Extracted records:
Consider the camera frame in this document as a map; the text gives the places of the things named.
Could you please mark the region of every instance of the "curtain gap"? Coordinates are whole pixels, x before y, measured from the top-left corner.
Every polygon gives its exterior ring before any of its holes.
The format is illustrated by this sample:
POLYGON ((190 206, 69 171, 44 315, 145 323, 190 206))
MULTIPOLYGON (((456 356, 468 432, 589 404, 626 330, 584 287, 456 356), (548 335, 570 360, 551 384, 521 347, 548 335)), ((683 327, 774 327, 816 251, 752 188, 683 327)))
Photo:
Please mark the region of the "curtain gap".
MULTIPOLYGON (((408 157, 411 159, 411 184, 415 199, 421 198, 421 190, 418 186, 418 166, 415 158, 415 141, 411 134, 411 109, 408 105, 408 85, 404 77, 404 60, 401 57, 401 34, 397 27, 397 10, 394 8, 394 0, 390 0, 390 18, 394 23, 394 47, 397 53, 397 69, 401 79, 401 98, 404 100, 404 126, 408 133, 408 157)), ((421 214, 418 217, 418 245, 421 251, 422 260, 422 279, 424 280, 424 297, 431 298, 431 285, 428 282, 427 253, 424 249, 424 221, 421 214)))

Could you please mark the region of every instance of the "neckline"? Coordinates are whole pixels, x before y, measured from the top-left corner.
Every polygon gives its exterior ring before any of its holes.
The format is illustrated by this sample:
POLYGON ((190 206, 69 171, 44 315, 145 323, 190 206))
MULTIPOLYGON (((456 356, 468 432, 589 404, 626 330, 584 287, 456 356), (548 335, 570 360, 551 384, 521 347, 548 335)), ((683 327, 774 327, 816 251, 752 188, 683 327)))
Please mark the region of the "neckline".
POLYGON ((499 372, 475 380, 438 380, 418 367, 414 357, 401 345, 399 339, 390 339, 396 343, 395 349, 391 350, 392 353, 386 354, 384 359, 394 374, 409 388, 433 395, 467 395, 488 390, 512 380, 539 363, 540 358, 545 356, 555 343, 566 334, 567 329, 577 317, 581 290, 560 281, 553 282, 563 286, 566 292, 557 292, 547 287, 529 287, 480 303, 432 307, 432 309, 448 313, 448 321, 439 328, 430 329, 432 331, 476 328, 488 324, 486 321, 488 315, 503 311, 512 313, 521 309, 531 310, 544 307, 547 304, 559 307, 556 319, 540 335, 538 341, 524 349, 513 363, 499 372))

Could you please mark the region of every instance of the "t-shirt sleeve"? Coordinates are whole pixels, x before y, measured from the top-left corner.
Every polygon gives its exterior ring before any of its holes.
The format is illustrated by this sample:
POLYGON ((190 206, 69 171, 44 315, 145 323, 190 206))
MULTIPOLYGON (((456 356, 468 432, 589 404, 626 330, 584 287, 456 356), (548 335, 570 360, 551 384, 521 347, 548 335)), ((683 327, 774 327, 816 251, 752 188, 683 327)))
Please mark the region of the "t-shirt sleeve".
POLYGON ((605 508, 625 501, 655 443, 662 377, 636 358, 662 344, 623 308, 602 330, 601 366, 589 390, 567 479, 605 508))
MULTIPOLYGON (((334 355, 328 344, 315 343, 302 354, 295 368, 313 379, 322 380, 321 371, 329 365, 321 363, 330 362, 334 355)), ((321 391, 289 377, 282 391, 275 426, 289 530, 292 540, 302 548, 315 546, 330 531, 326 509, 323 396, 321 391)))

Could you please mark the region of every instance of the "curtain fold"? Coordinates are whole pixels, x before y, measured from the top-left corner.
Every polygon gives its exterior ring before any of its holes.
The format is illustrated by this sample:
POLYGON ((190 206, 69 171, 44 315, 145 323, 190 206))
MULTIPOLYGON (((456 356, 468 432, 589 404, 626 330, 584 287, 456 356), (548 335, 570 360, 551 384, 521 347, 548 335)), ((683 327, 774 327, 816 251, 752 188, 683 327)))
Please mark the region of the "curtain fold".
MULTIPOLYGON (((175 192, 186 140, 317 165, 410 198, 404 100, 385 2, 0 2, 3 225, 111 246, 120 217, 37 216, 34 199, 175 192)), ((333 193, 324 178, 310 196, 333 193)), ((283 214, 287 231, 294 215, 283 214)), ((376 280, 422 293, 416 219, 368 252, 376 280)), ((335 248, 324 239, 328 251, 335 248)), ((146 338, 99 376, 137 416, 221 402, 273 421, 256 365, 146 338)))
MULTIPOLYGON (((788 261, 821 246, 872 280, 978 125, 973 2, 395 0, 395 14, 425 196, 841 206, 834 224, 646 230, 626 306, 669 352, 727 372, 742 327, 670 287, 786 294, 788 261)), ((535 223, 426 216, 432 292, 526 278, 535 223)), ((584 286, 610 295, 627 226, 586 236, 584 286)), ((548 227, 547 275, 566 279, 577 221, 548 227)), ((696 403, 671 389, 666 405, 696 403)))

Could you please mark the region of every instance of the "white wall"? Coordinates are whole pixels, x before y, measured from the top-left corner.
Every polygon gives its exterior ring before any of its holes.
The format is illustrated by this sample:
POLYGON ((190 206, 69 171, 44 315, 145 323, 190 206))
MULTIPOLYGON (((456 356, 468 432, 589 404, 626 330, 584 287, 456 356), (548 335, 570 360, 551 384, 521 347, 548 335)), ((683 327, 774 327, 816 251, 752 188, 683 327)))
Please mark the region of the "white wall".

EXERCISE:
Each record above needs to be transcribed word for word.

EXERCISE RESULT:
Consider the camera frame in this document as a map; the text gives the places of the things named.
Could you please mark the region of every instance of the "curtain gap"? Coordinates are whole pixels, x before y, measured from the top-left corner.
Every polygon gives its exterior ring before any of its holes.
The format is illustrated by this sample:
POLYGON ((190 206, 69 171, 44 315, 145 323, 190 206))
MULTIPOLYGON (((456 356, 468 432, 589 404, 626 330, 584 287, 456 356), (548 335, 570 360, 551 384, 521 347, 548 335)), ((683 327, 774 327, 816 251, 752 188, 683 327)))
Photo:
Please mark the region of the "curtain gap".
MULTIPOLYGON (((408 157, 411 159, 411 184, 415 199, 421 198, 421 190, 418 186, 418 166, 415 158, 415 141, 411 134, 411 109, 408 105, 408 85, 404 77, 404 60, 401 57, 401 34, 397 27, 397 10, 394 8, 394 0, 390 0, 390 18, 394 23, 394 47, 397 53, 397 69, 401 79, 401 98, 404 100, 404 126, 408 133, 408 157)), ((421 214, 418 217, 418 245, 421 251, 422 260, 422 279, 424 280, 424 297, 431 298, 431 285, 428 282, 427 253, 424 249, 424 221, 421 214)))

Could you please mark the region of every instance of the "neckline"? Coordinates are whole pixels, x before y, measured from the top-left corner.
Every polygon gives its exterior ring before any of its holes.
The format is illustrated by this sample:
POLYGON ((190 206, 69 171, 44 315, 145 323, 190 206))
MULTIPOLYGON (((456 356, 468 432, 589 404, 626 330, 584 287, 456 356), (548 335, 570 360, 551 384, 521 347, 548 335)), ((683 327, 774 327, 816 251, 752 188, 683 327)))
Please mark the region of the "neckline".
POLYGON ((499 372, 475 380, 438 380, 418 367, 414 357, 401 345, 399 339, 390 339, 396 343, 395 349, 391 350, 392 353, 386 354, 384 359, 394 374, 409 388, 433 395, 467 395, 488 390, 512 380, 539 363, 540 358, 545 356, 555 343, 566 334, 567 329, 577 317, 581 290, 560 281, 553 282, 563 286, 566 292, 557 292, 547 287, 529 287, 480 303, 432 307, 432 309, 448 313, 448 321, 439 328, 430 329, 432 331, 476 328, 488 324, 486 321, 488 315, 503 311, 512 313, 521 309, 531 310, 544 307, 547 304, 559 307, 556 319, 540 335, 538 341, 524 349, 513 363, 499 372))

Could you please mark the region of every instance of the "t-shirt sleeve"? Coordinates are whole pixels, x before y, measured from the top-left corner.
Every polygon gives its exterior ring before any of its holes.
The format is illustrated by this sample:
POLYGON ((190 206, 69 171, 44 315, 145 323, 190 206))
MULTIPOLYGON (((456 356, 468 432, 589 404, 626 330, 584 287, 456 356), (548 335, 570 360, 551 384, 521 347, 548 335)), ((683 327, 774 327, 816 251, 752 188, 683 327)))
Please mark the region of the "t-shirt sleeve".
POLYGON ((605 508, 625 501, 655 443, 662 377, 636 358, 662 344, 623 308, 602 330, 601 366, 589 390, 567 479, 605 508))
MULTIPOLYGON (((334 355, 328 344, 315 343, 302 354, 295 368, 313 379, 322 380, 321 371, 329 365, 321 363, 330 362, 334 355)), ((321 391, 289 377, 282 391, 275 426, 289 530, 292 540, 302 548, 315 546, 330 531, 326 509, 323 396, 321 391)))

Could you please mark the region of every instance of the "curtain fold"? Coordinates are whole pixels, x before y, measured from the top-left corner.
Every polygon gives its exterior ring before any of its holes.
The format is illustrated by this sample:
POLYGON ((190 206, 69 171, 44 315, 145 323, 190 206))
MULTIPOLYGON (((456 356, 468 432, 589 404, 626 330, 584 287, 456 356), (548 335, 570 360, 551 384, 521 347, 548 335)), ((683 327, 774 327, 816 251, 752 188, 683 327)))
Please mark the region of the "curtain fold".
MULTIPOLYGON (((175 192, 186 140, 317 165, 410 198, 404 100, 385 2, 0 2, 3 225, 111 246, 120 217, 37 216, 34 199, 175 192)), ((333 193, 324 178, 310 196, 333 193)), ((283 214, 287 231, 294 215, 283 214)), ((376 280, 422 293, 416 219, 368 252, 376 280)), ((335 248, 324 239, 328 251, 335 248)), ((146 338, 99 376, 137 416, 221 402, 273 421, 256 365, 146 338)))
MULTIPOLYGON (((788 261, 821 246, 872 280, 978 125, 973 2, 395 0, 395 14, 425 196, 841 206, 834 224, 646 230, 626 306, 669 352, 727 372, 742 327, 670 287, 786 294, 788 261)), ((535 223, 426 216, 432 292, 526 278, 535 223)), ((584 286, 610 295, 627 226, 586 236, 584 286)), ((548 227, 547 275, 566 279, 577 221, 548 227)), ((696 403, 671 389, 666 405, 696 403)))

Could you please mark the region of every instance of the "white wall"? Coordinates are whole pixels, x before y, measured from the top-left corner.
Every polygon gives its exterior ring before any of its holes.
The format is illustrated by this sample:
POLYGON ((190 206, 69 171, 44 315, 145 323, 190 206))
MULTIPOLYGON (((456 356, 468 432, 589 404, 626 330, 584 287, 456 356), (548 335, 570 360, 551 384, 521 347, 548 335)), ((683 327, 774 327, 816 251, 752 188, 683 327)))
Please mark the region of the "white wall".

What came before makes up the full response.